A culinária além da fronteira estrita da satisfação de necessidades energéticas, e mesmo ai, mas não tão especificamente e sem triunfalismos, é “linguagem” (modo, forma, maneira) de expressão. E como toda e qualquer atividade humano sensível obedece regras, quais sempre serão a primeira restrição à liberdade de expressão, Graciliano Ramos gasta páginas introdutórias a explicar-se no seu autobiográfico, Memórias do Cárcere.
A pose carro modelo faz do ao lado.
Não entendemos isso assim de supetão, sem antes tentar reconstruir. Assim é a gramática culinária. O sal é artigo, a gordura preposição que liga tudo, o arroz ora sujeito, ora predicado.
Assim dentro do estrito compreensível e assimilável, tudo podemos. O arroz não sabe se é para doce ou salgado, assim quem dirá é o sal ou o açúcar. Assim quem irá decidir é o nosso paladar. Nosso paladar é fruto também da nossa cultura alimentar. As crianças em geral não “entendem” o camarão. Por não entender-se com tal animalzinho, não lhe tem apreço sápido. A Galinhada é uma frase que existe em outras línguas, entretanto não podemos traduzir diretamente, paella para risoto, ou risoto para galinhada. Mas no fundo é arroz cozido ao mesmo tempo e no mesmo sitio que outros ingredientes.

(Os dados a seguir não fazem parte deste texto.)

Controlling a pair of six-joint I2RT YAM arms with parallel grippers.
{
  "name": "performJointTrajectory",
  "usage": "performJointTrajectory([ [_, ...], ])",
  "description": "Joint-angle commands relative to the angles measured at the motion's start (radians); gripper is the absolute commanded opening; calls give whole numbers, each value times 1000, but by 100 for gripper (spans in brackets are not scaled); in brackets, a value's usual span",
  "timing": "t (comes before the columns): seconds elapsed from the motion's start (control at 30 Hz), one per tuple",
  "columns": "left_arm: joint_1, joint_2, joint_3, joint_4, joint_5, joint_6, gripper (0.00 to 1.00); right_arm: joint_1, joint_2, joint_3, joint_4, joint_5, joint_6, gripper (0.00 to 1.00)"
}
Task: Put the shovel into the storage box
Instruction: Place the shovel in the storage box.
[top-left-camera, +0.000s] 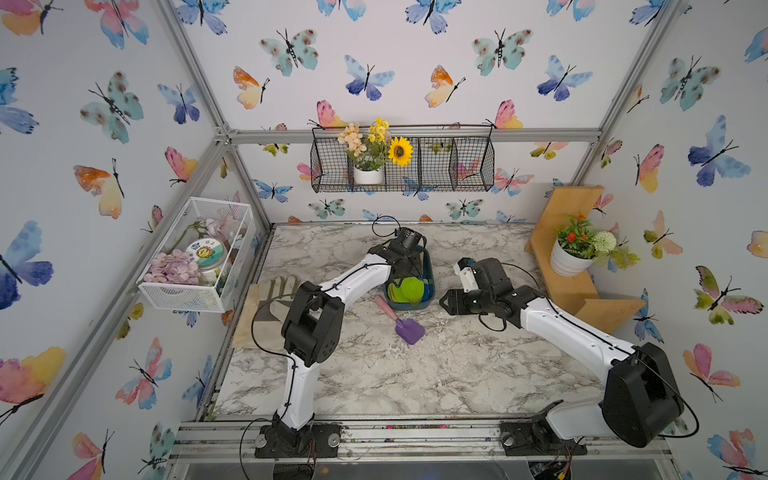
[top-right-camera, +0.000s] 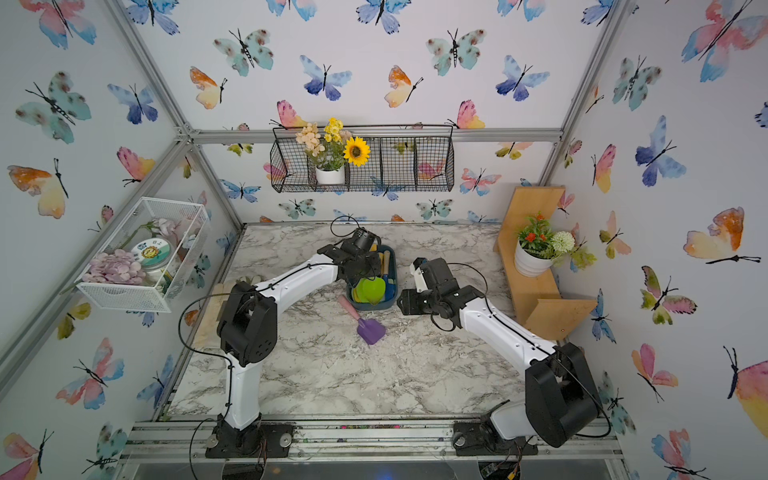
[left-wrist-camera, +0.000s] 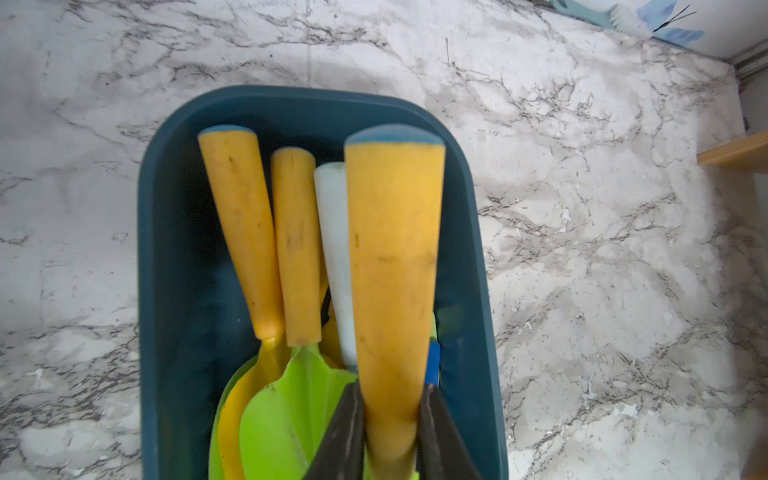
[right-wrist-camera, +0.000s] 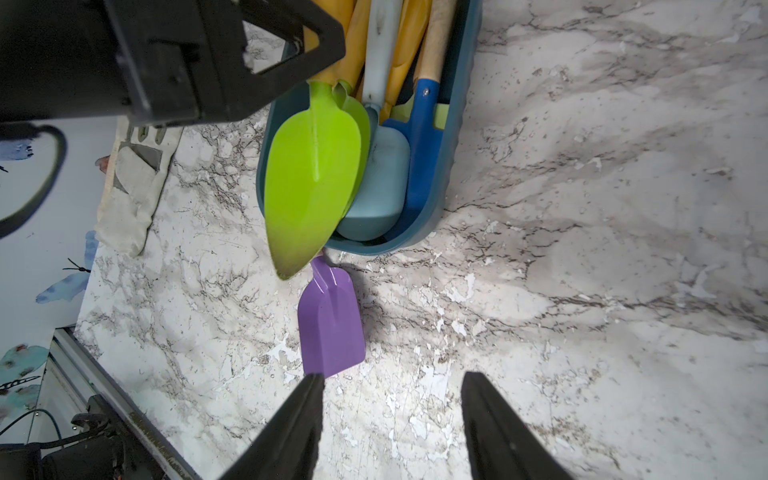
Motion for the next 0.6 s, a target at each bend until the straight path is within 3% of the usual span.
performJointTrajectory([
  [0.0, -3, 55, 63, 12, 44, 35, 0, -7, -28, -25, -16, -12, 8, 58],
  [0.57, -3, 190, 184, 46, 40, 87, 0, -8, -42, -47, -22, -11, 22, 58],
])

A frase de hoje é Galinhada. Aparentemente quatro vogais, sendo na verdade duas diferentes e e cinco consoantes, mas somente quatro sons. Ga li nha da. Assim uniu-se a n e o h pra fazer nha.
Frango quase caipira. Arroz Arbóreo. Caldo da carcaça e miúdos dele mesmo. Sal. Açafrão da terra, ou cúrcuma. A flor do cúrcuma por sinal é quase uma rósea orquídea, a do gengibre é branca. Tomate, cebola, alho e cheiro verde. Limpei o frango, tirei-lhe a pele. Separei as partes que iam para a galinhada daquelas que foram para o caldo. O caldo tinha como objetivo a justa cocção do arroz. Al dente. Fiz o arroz separado.
Numa frigideira (paella) fritei (selei) as partes do frango, até se encontrarem dourados. Numa panela fiz um lento refogado: azeite e cebola, até que a cebola ficasse transparente e um pouco mais, então somei o alho, quando o alho se assanhou deixando no ar os olores botei os tomates e então foi só cuidar. Quando todo o tomate, cebola e alho fosse coisa amalgamada, juntei os pedaços de frango. Havia louro e também, pimenta do reino branca. Botei um copo de requeijão de vinho branco seco. Quando o vinho virou espirito e foi para o além, botei mais caldo de galinha e um teco de cúrcuma. O bacana é não ficar fuçando muito, para não estropear os pedaços.
Ni qui o frango tava cuzido. Montei a frigideirada. Frango. Arroz quase pronto, cozido no caldo de galinha. E o suco da panela onde cozia-se o penoso. Cheiro verde, retificado o sal.